- _WORK REQUEST_: Copy all lines in the material holding the string "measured".

- _RAW DATA_:
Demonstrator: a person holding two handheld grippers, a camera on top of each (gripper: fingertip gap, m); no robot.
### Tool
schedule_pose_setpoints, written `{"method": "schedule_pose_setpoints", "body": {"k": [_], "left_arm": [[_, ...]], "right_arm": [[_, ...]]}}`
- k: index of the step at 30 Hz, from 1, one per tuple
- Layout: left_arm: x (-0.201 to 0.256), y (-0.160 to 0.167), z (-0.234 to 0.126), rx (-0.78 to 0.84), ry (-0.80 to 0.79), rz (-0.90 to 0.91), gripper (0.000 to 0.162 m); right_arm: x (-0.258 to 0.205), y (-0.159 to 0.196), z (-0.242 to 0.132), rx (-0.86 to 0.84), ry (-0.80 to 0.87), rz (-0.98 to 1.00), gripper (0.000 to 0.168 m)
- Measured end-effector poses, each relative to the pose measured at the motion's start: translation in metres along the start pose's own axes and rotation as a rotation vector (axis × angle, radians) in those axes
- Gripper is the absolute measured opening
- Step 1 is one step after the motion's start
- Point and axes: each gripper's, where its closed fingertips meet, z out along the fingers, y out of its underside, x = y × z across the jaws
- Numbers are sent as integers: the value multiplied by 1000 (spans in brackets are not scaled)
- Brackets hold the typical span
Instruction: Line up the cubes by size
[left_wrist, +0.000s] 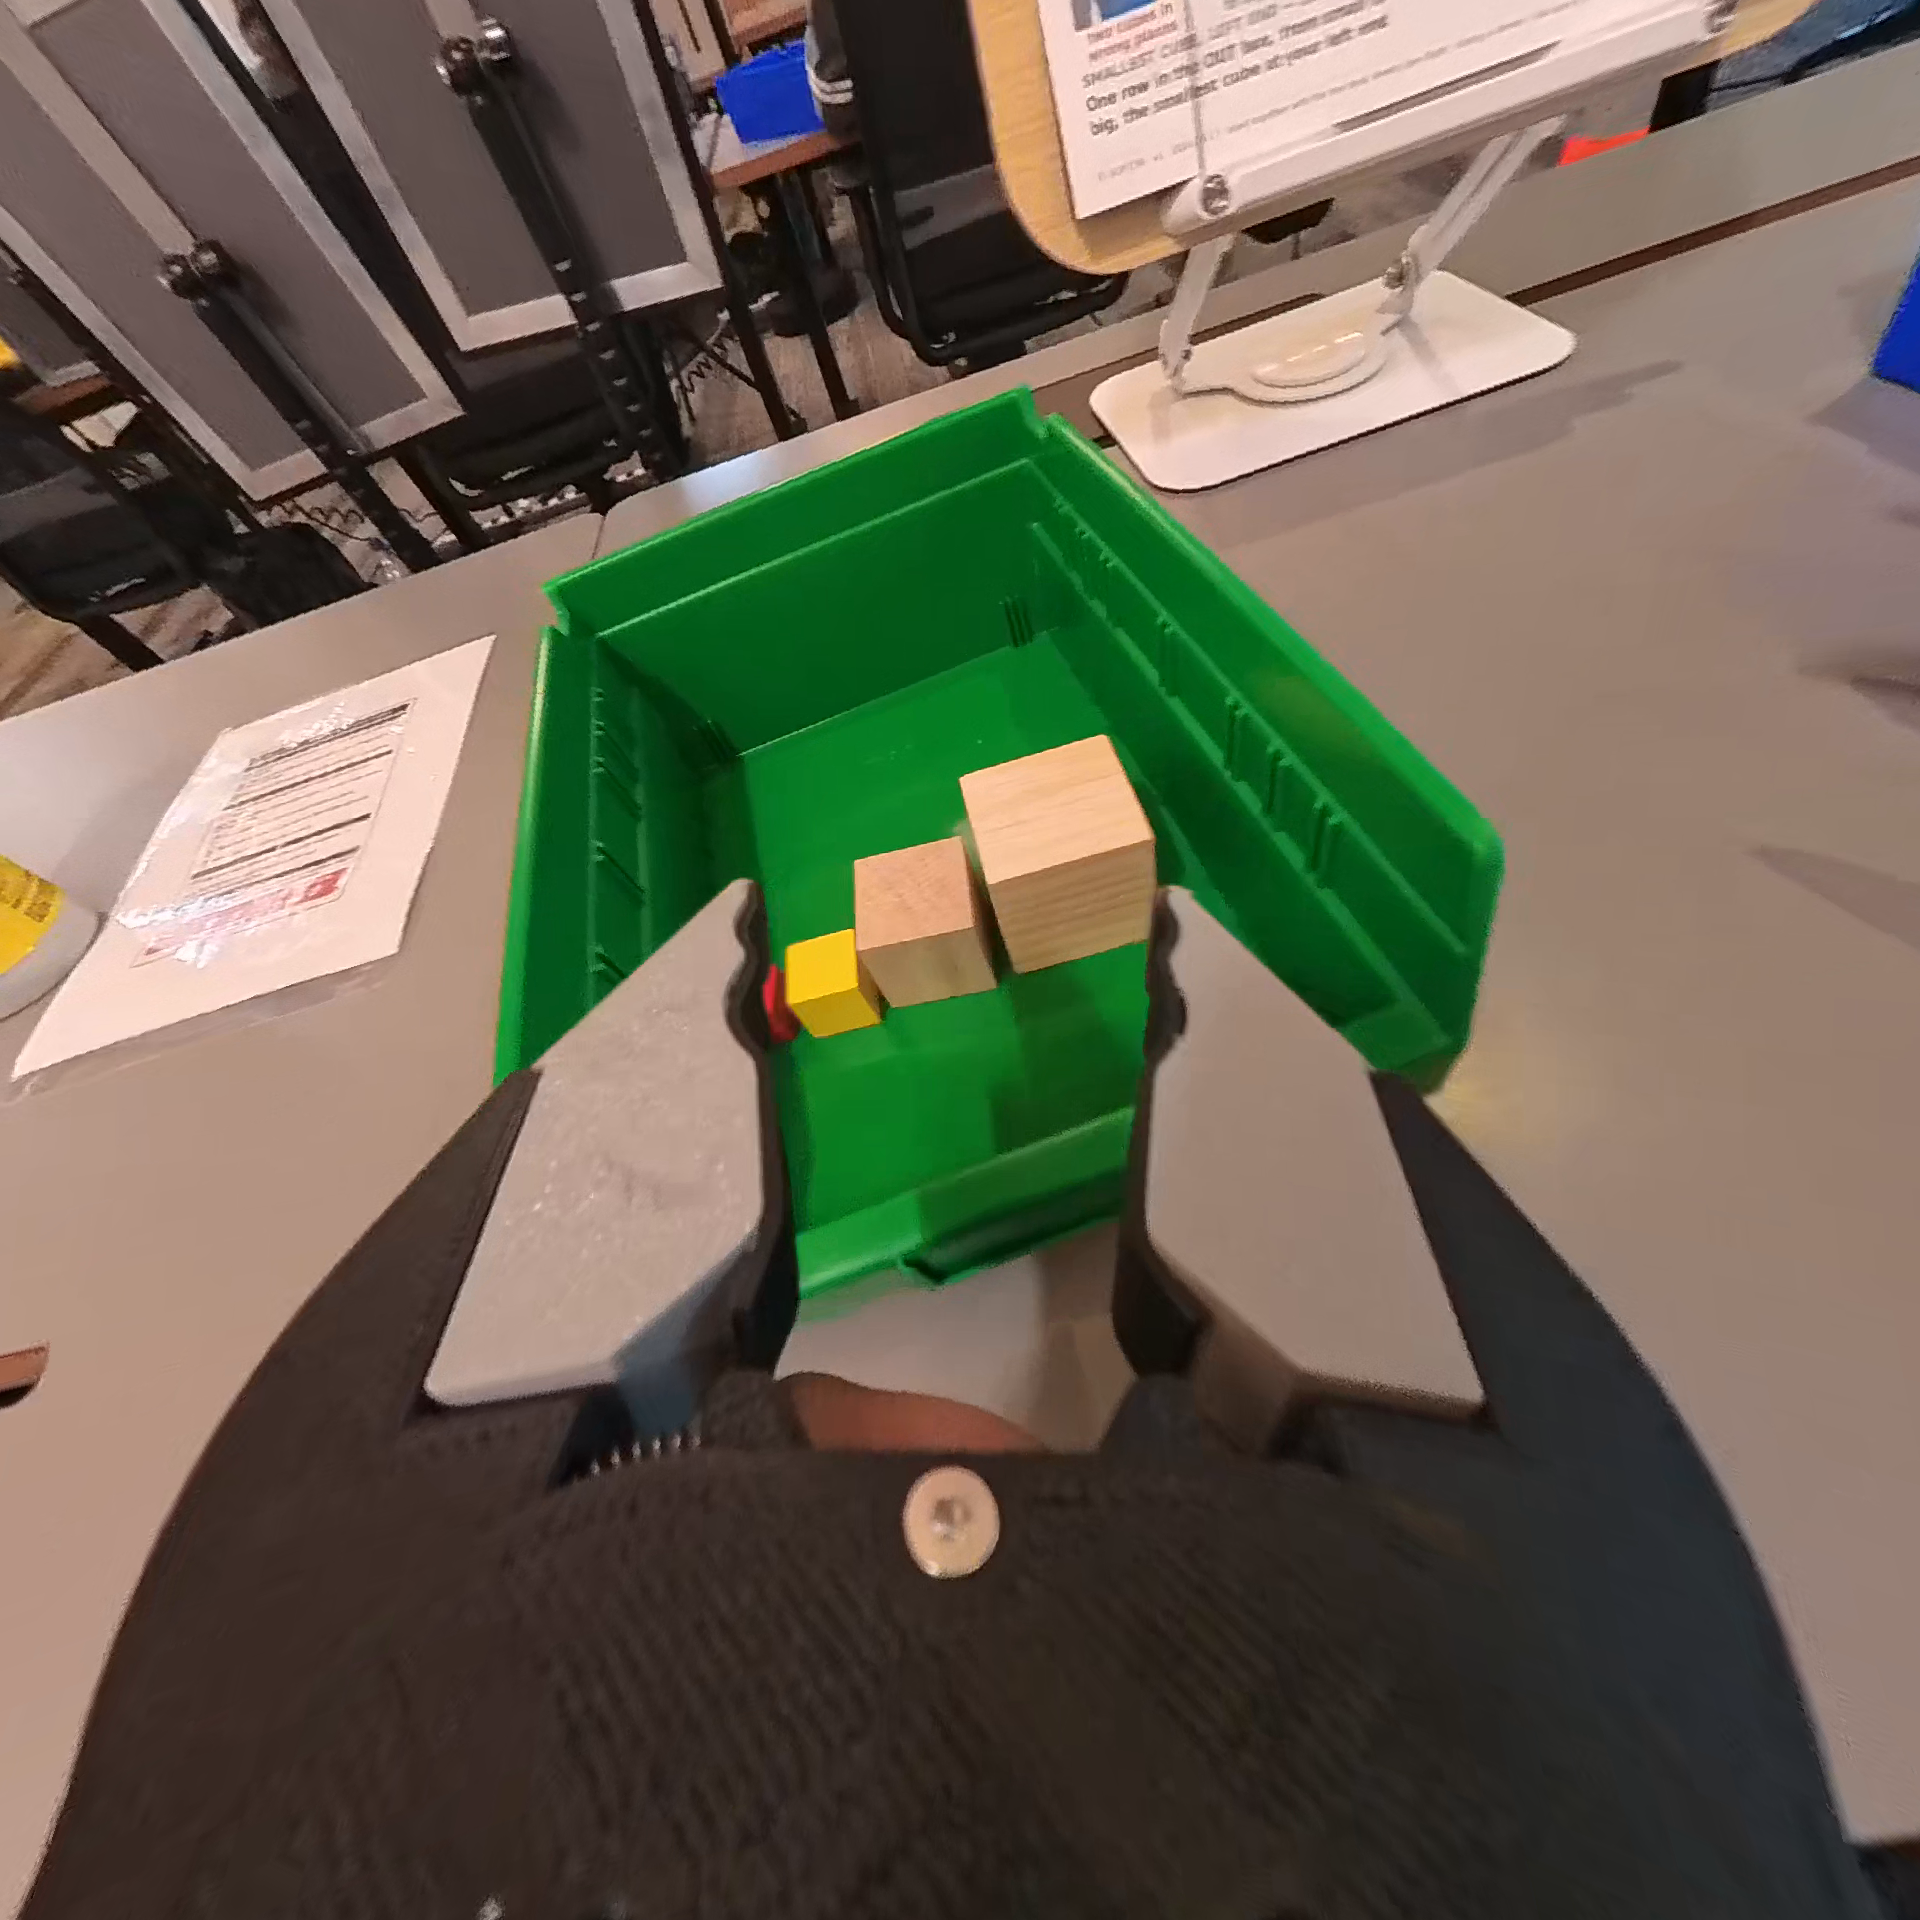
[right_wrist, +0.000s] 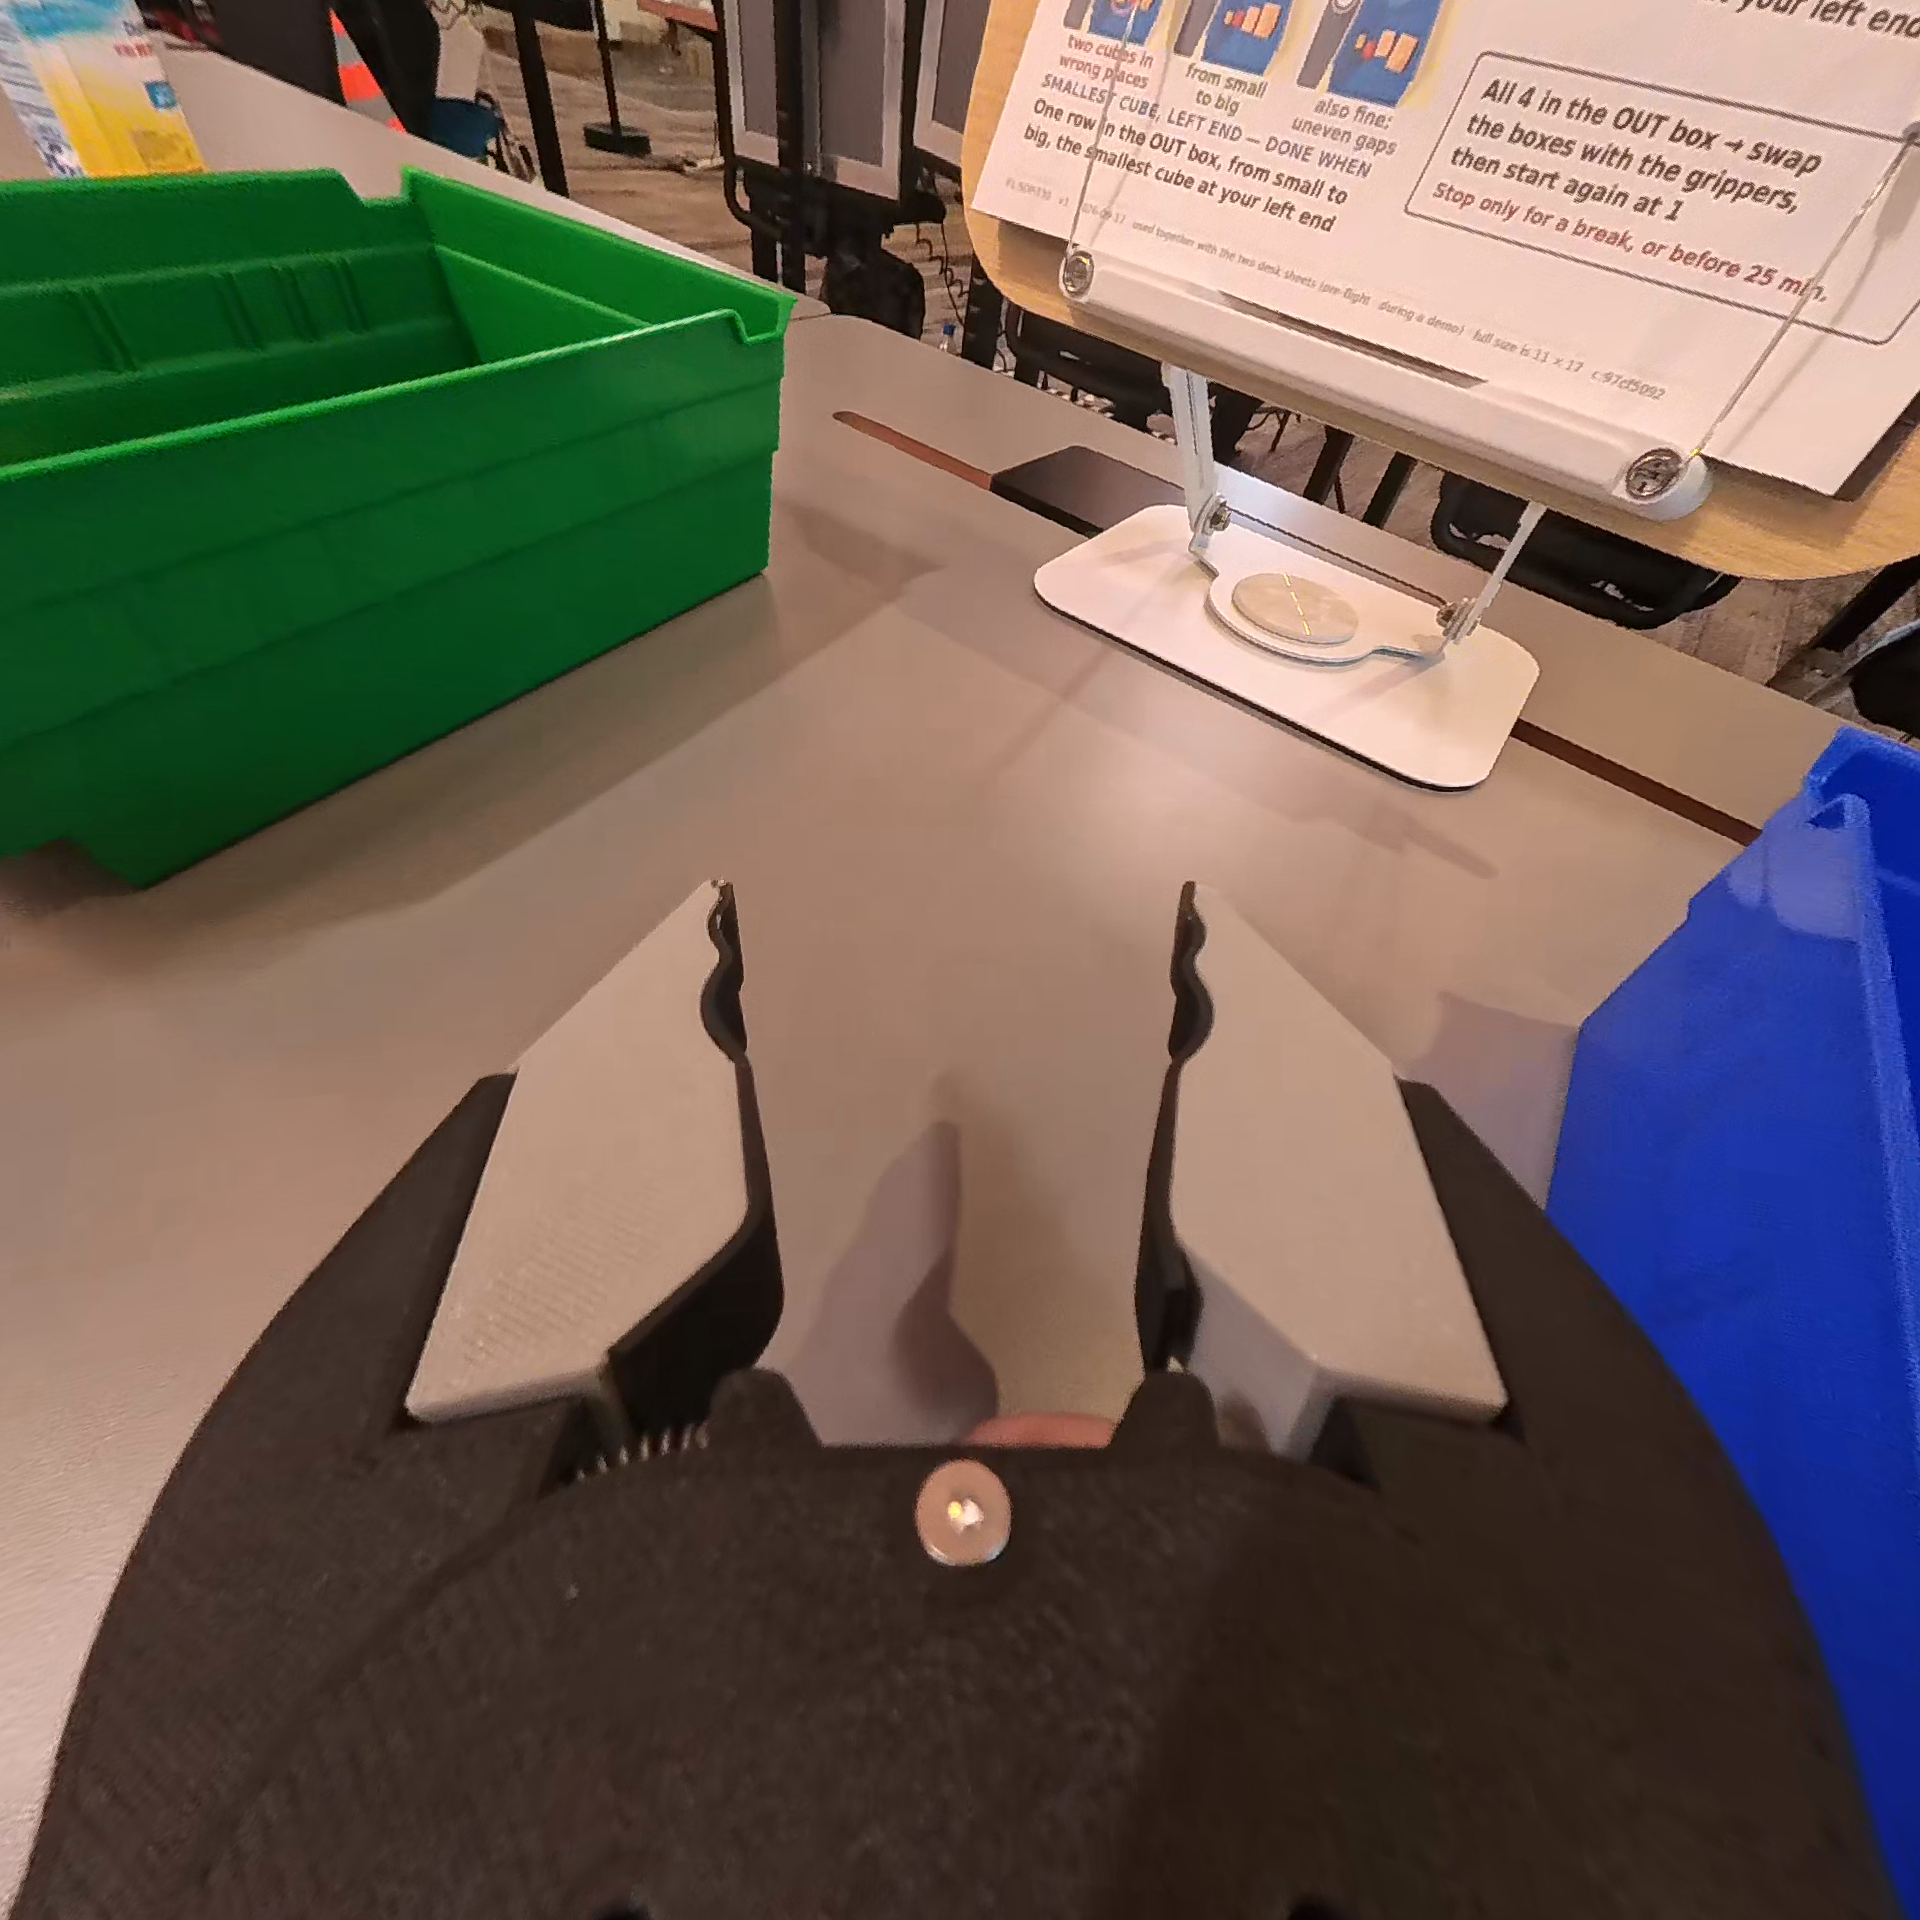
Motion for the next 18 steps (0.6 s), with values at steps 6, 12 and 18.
{"method": "schedule_pose_setpoints", "body": {"k": [6, 12, 18], "left_arm": [[-2, 1, 11, -11, 19, 3, 55], [4, -3, 16, -6, 27, 20, 57], [10, -4, 16, -10, 22, 56, 57]], "right_arm": [[1, -2, -2, 6, -12, 2, 81], [-1, 4, 2, -16, -22, -4, 80], [-1, 3, 1, -10, -20, -3, 79]]}}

- _YOUR RESPONSE_:
- Measured end-effector poses, each relative to the pose measured at the motion's start: translation in metres along the start pose's own axes and rotation as a rotation vector (axis × angle, radians) in those axes
- Gripper is the absolute measured opening

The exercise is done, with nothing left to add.